#### TRY IT
Lines with "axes" in them are to be located in the listing below and copied.

#### THE DATA
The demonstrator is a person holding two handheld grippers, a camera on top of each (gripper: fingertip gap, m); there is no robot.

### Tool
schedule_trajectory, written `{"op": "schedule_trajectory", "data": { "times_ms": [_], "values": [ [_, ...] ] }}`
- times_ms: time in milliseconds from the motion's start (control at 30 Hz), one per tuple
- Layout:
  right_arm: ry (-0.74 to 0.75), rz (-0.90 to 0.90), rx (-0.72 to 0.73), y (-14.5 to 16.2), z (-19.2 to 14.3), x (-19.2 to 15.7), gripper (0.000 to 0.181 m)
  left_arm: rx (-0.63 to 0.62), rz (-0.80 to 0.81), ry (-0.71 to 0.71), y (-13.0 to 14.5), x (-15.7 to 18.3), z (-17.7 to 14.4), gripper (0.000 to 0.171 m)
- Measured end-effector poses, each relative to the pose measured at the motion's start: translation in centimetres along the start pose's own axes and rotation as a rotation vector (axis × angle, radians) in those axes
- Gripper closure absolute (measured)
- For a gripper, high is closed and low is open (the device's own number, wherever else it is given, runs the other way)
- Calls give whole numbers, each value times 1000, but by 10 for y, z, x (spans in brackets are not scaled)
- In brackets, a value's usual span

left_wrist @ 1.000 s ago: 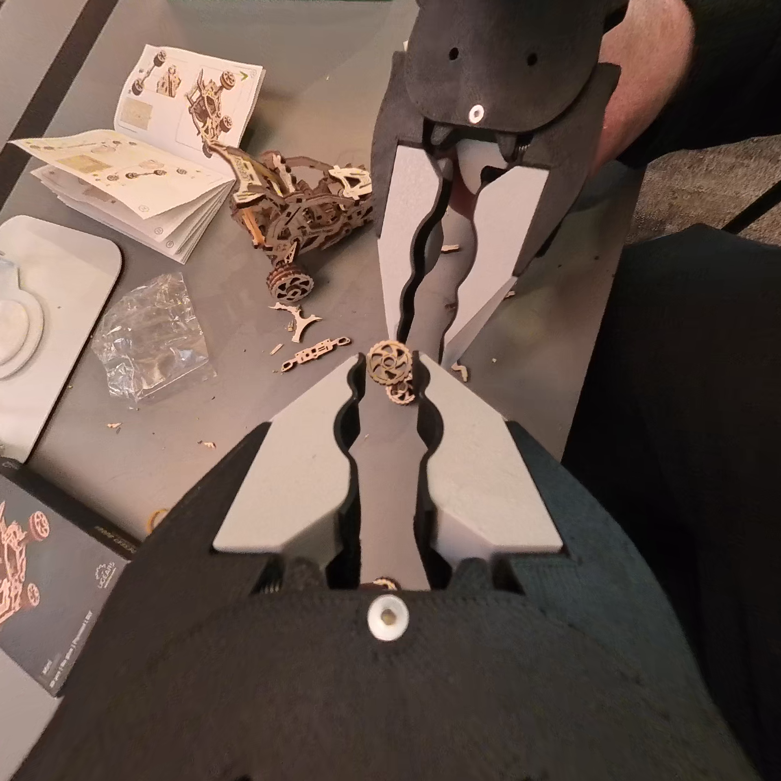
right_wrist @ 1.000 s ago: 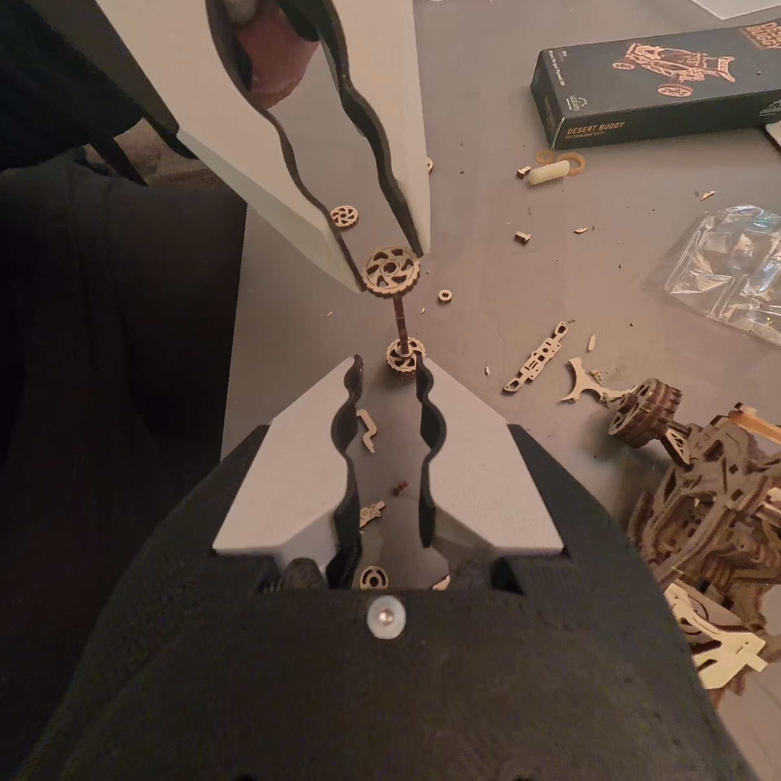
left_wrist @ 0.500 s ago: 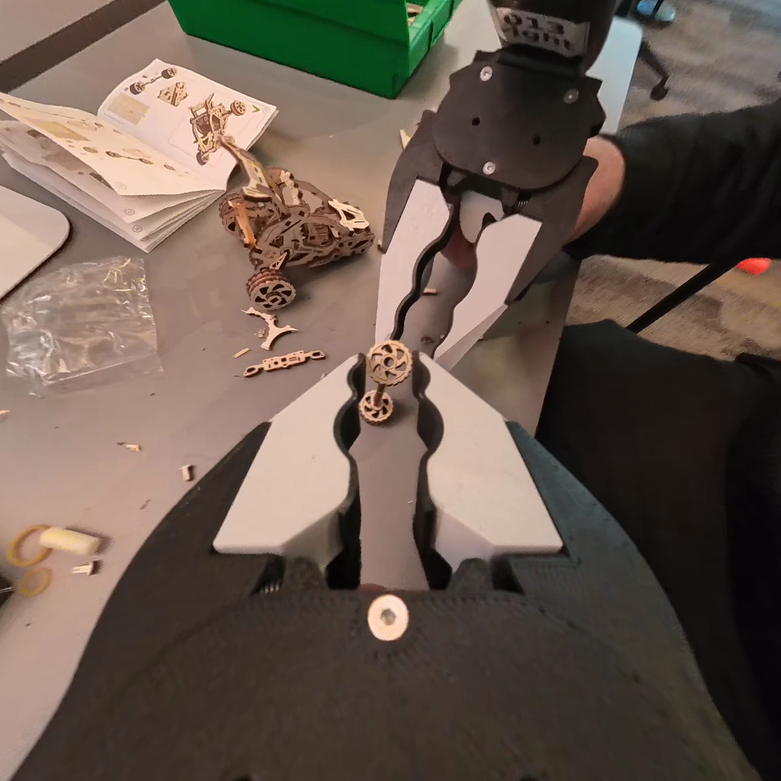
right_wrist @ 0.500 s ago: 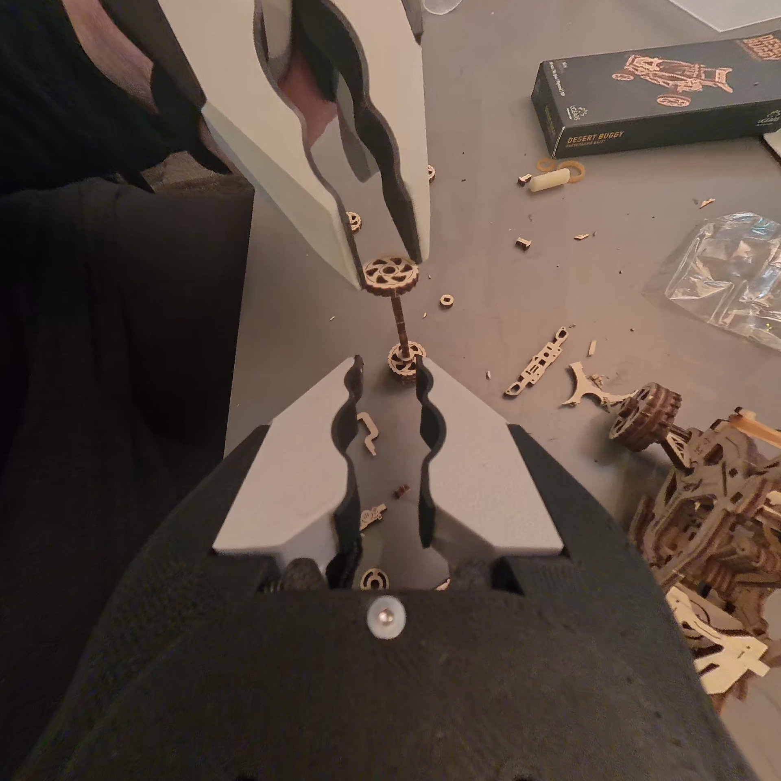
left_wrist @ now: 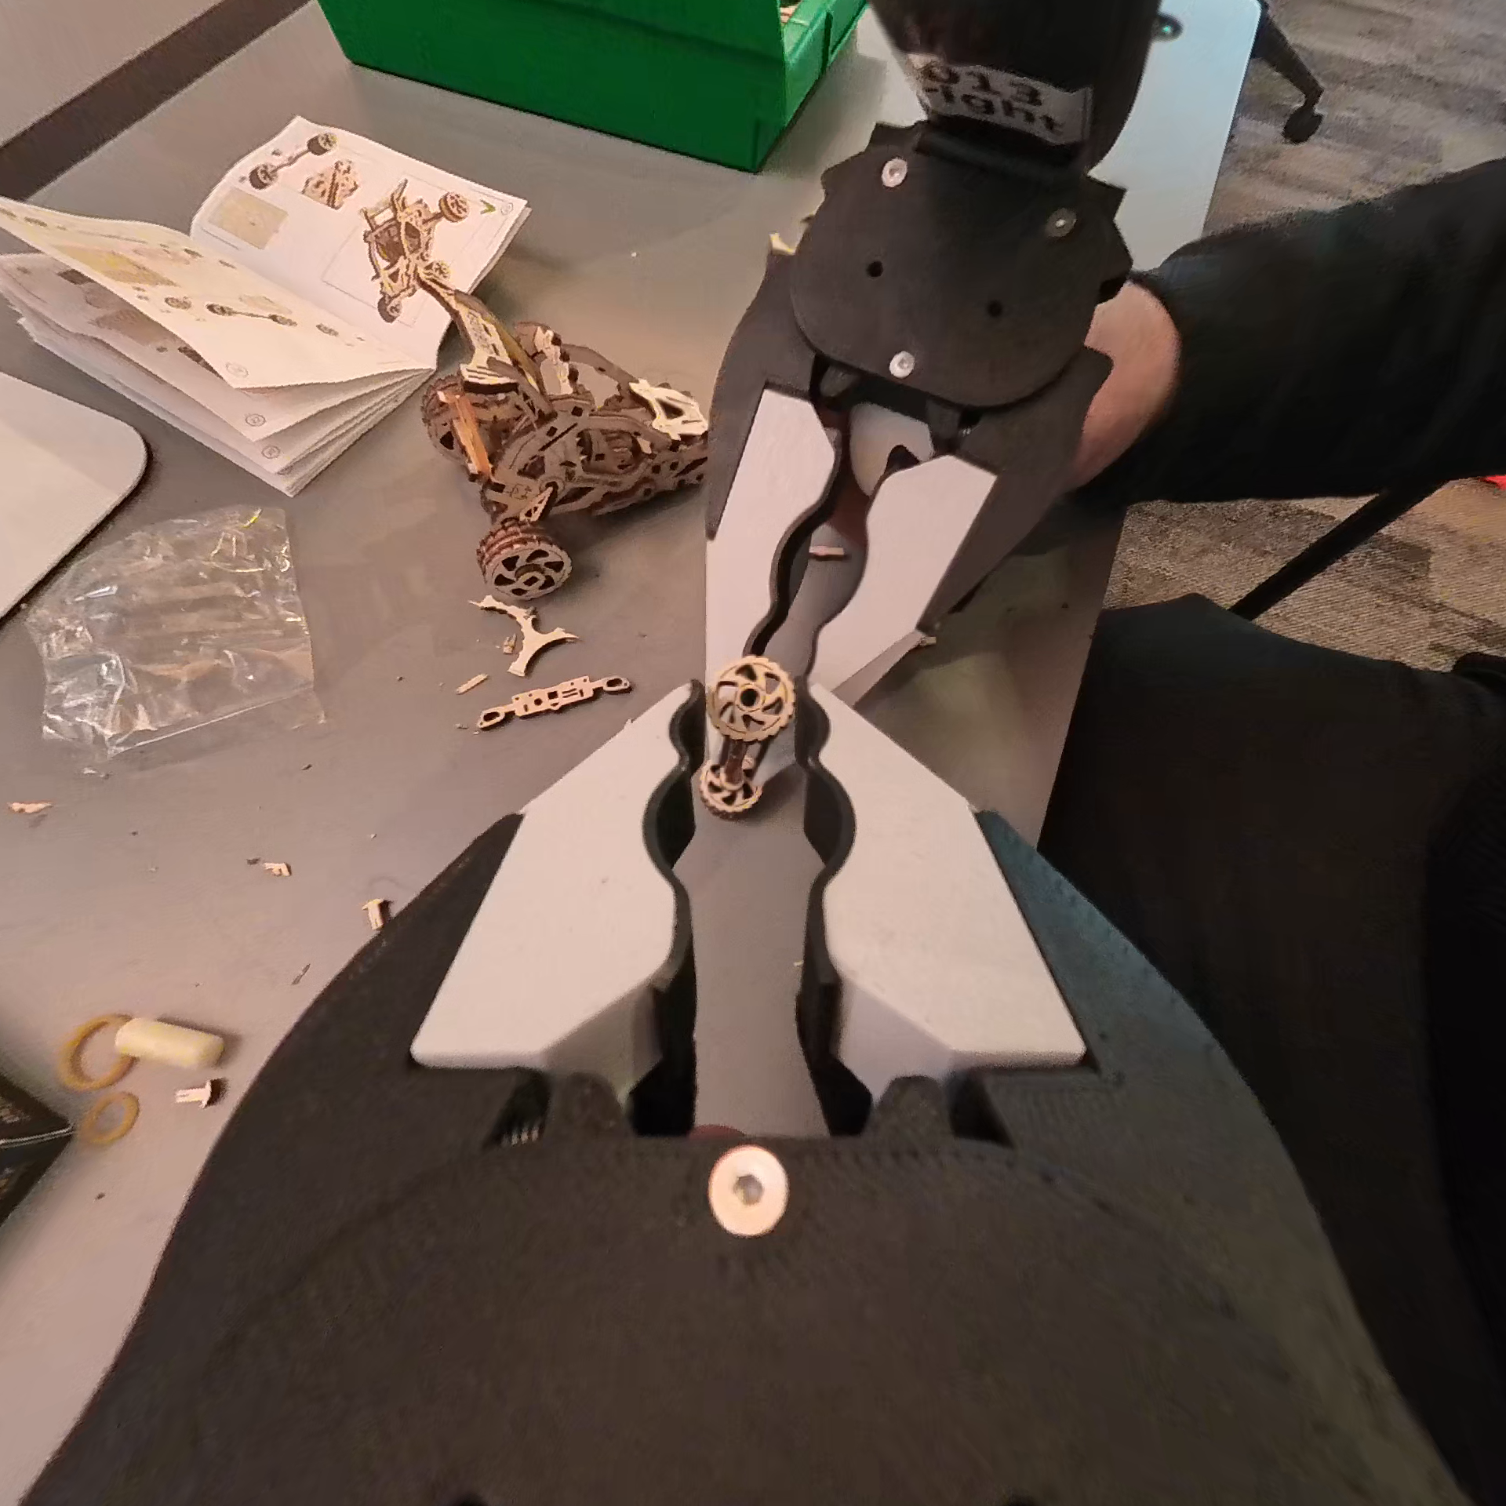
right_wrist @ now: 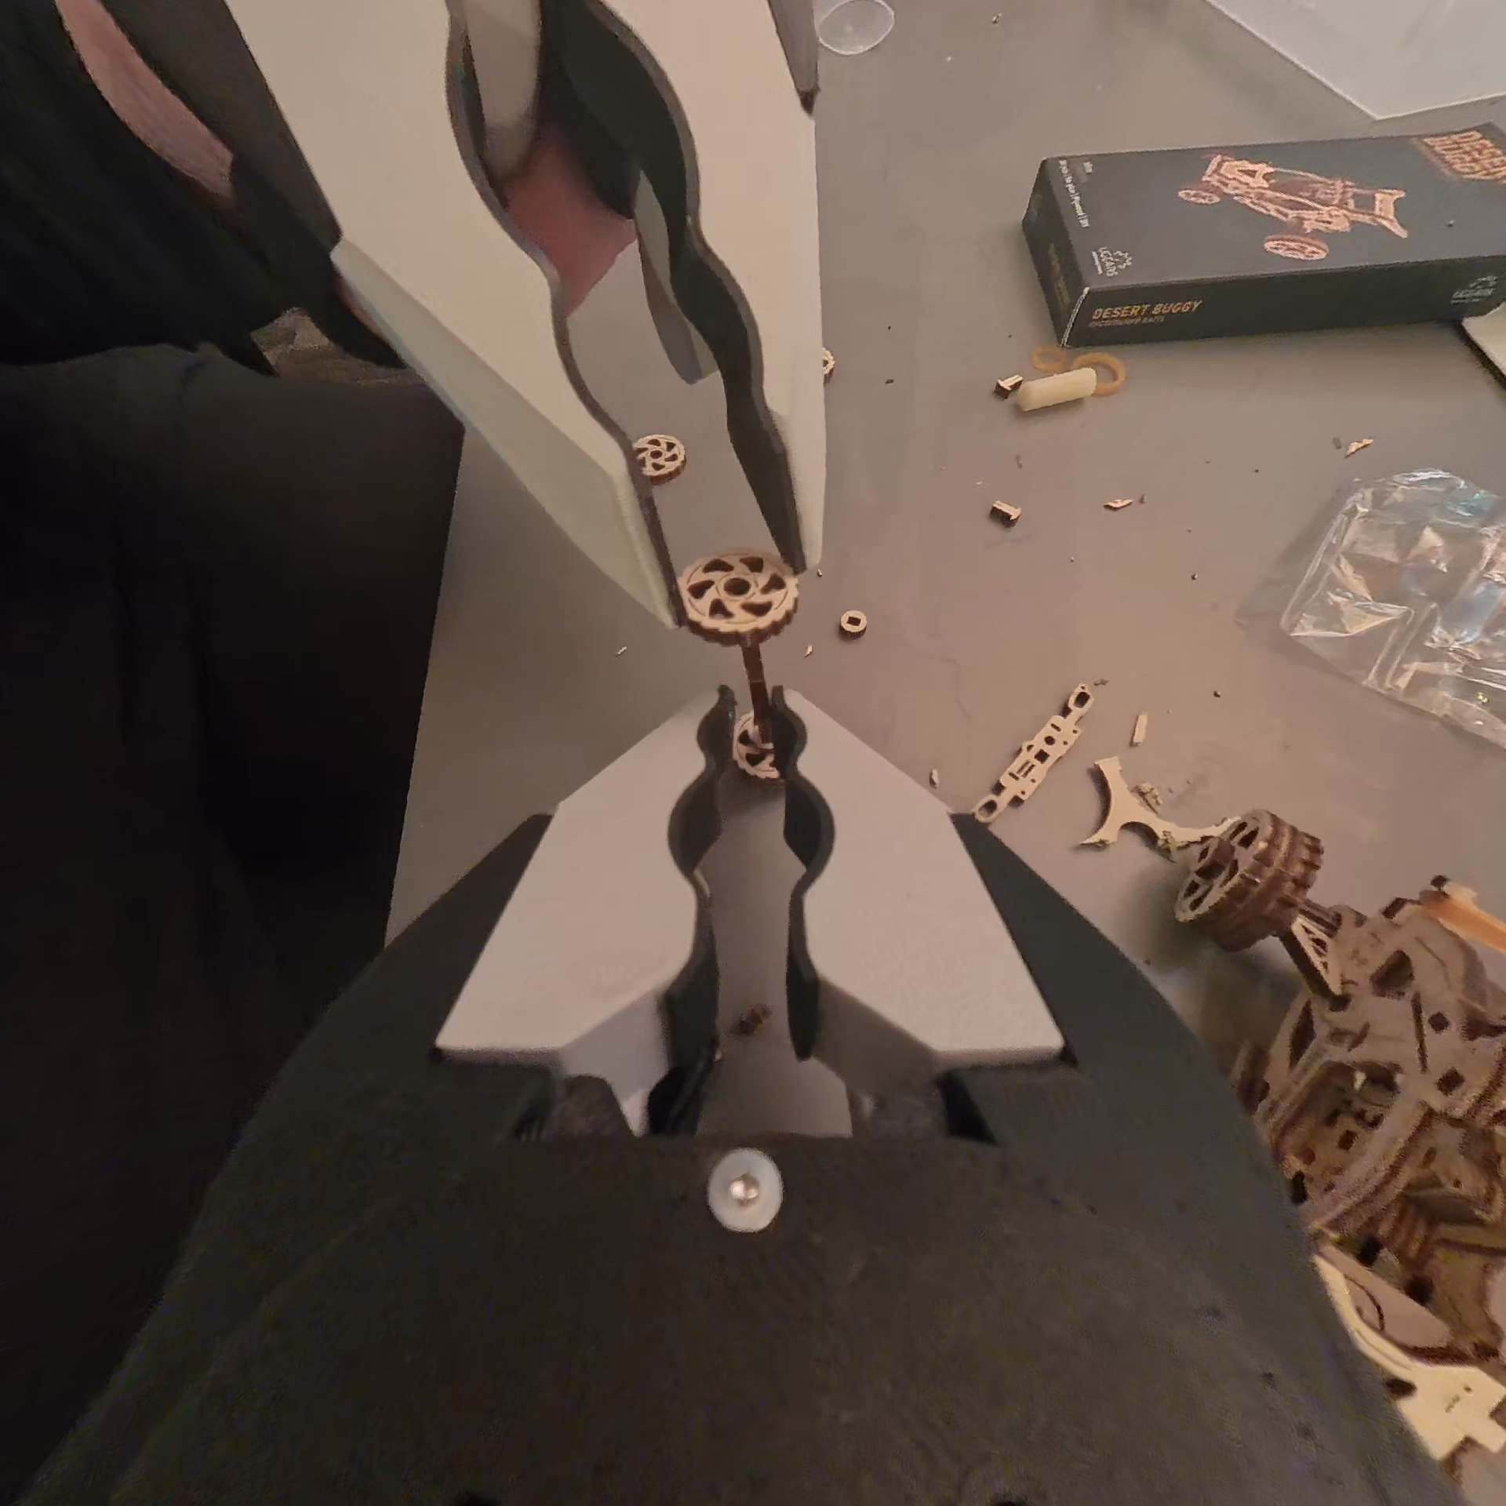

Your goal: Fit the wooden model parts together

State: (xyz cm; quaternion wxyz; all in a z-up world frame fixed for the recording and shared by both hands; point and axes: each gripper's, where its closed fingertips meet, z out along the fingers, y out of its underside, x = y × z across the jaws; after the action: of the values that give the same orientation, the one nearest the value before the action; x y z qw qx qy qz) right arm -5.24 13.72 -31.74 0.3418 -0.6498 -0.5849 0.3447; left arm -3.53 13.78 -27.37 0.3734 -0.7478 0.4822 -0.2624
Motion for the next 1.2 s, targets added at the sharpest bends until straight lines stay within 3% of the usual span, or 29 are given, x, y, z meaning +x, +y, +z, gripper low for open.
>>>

#### SOLUTION
- Measured end-effector poses, each relative to the pose measured at the motion's start: translation in centimetres along the start pose's own axes and rotation as a rotation vector (axis × angle, radians) in those axes
State: (xyz cm; quaternion wxyz; all in a z-up world frame fixed for the recording and shared by both hands; point and axes: each gripper's, where its closed fingertips meet, z out along the fingers, y out of its underside, x = y × z across the jaws; after the action: of the values that give the same orientation, the one nearest the value before the action; x y z qw qx qy qz) right arm -5.24 13.72 -31.74 0.3418 -0.6498 -0.5849 0.3447; left arm -3.53 13.78 -27.37 0.3734 -0.7478 0.4822 -0.2624

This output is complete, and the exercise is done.